Find the lines of the listing that contain the string "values", and return them.

··· GIVEN MATERIAL ···

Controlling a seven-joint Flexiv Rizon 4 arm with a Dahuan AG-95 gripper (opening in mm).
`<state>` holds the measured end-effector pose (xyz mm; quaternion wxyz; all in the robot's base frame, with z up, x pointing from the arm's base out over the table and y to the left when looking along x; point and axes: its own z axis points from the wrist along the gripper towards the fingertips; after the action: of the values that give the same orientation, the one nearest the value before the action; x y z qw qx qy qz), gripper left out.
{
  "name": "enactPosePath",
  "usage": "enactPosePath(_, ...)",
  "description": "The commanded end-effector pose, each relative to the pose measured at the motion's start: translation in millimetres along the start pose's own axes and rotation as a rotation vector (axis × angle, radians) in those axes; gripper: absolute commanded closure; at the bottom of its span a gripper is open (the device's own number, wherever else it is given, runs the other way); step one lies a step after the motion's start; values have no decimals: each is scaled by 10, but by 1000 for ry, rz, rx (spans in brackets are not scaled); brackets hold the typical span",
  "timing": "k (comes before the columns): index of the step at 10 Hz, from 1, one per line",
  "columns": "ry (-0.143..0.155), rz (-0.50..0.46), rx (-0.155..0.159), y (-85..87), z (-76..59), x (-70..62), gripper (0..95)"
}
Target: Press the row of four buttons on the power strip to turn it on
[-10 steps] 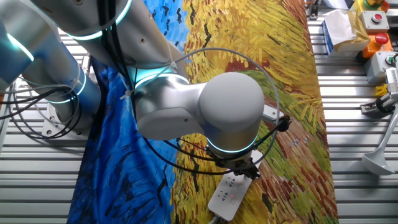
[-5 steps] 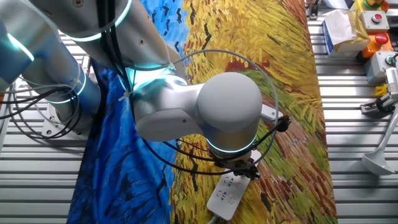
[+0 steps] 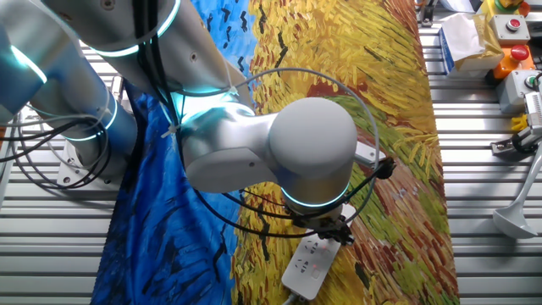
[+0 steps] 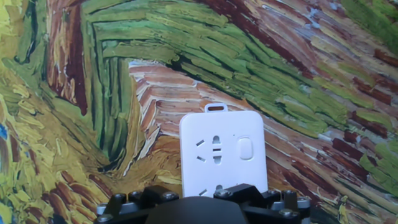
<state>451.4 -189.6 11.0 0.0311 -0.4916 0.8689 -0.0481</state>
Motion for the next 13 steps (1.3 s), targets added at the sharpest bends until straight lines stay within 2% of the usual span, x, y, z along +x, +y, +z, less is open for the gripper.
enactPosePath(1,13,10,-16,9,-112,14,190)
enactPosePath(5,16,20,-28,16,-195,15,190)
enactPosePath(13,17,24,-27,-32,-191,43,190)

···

**ANSWER TO THIS PROBLEM**
`<state>` holds the measured end-effector pose (xyz mm; quaternion wxyz; all in the robot's base frame, with z up, x pointing from the arm's base out over the table and y to the left when looking along x; point and axes: its own z axis points from the wrist along the gripper towards the fingertips; after the action: of the values that give the same orientation, the one nearest the value before the action; x y z qw qx qy qz), gripper left out.
  "description": "The commanded end-effector pose, each relative to the pose measured at the motion's start: translation in millimetres along the start pose's own axes and rotation as a rotation vector (axis × angle, radians) in those axes; gripper: absolute commanded closure; at the bottom of its span a gripper is open (the device's own number, wherever else it is given, runs the other way); step one lies a step after the motion's start; values have no decimals: each is scaled by 10, but by 1000 for ry, rz, rx (spans in brackets are not scaled); brackets hold the typical span",

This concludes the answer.